Source data Start Marker
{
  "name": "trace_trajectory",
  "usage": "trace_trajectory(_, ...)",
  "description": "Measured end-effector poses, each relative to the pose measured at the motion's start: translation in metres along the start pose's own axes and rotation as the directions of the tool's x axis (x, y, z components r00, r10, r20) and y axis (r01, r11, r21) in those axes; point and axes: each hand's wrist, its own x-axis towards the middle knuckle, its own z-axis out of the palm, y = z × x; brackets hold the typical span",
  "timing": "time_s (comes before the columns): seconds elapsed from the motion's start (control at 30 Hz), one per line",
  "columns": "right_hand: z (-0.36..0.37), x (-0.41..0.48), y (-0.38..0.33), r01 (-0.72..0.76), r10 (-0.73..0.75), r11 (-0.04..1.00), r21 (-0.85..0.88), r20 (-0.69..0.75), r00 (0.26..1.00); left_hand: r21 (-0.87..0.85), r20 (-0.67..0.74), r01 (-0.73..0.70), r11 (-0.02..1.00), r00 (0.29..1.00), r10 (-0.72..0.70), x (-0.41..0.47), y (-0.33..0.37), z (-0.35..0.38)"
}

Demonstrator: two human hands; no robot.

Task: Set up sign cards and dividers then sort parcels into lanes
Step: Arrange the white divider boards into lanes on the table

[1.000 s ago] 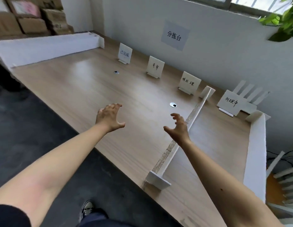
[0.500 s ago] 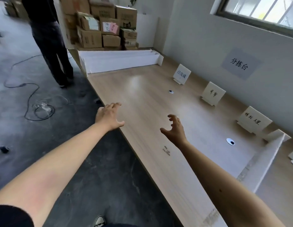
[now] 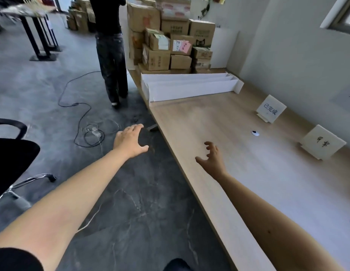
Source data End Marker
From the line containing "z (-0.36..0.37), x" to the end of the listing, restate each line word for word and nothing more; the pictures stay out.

■ Reply ■
  "columns": "right_hand: z (-0.36..0.37), x (-0.41..0.48), y (-0.38..0.33), r01 (-0.72..0.76), r10 (-0.73..0.75), r11 (-0.04..1.00), r21 (-0.85..0.88), r20 (-0.69..0.75), r00 (0.26..1.00); left_hand: r21 (-0.87..0.85), r20 (-0.67..0.74), r01 (-0.73..0.70), r11 (-0.02..1.00), r00 (0.29..1.00), r10 (-0.72..0.70), x (-0.41..0.47), y (-0.33..0.37), z (-0.35..0.38)"
}

Demonstrator: two human hands; no robot.

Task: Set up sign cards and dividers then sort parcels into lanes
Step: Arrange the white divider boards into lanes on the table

[1.000 s ago] 
[0.500 s ago] 
[now] 

The exercise was answered in full.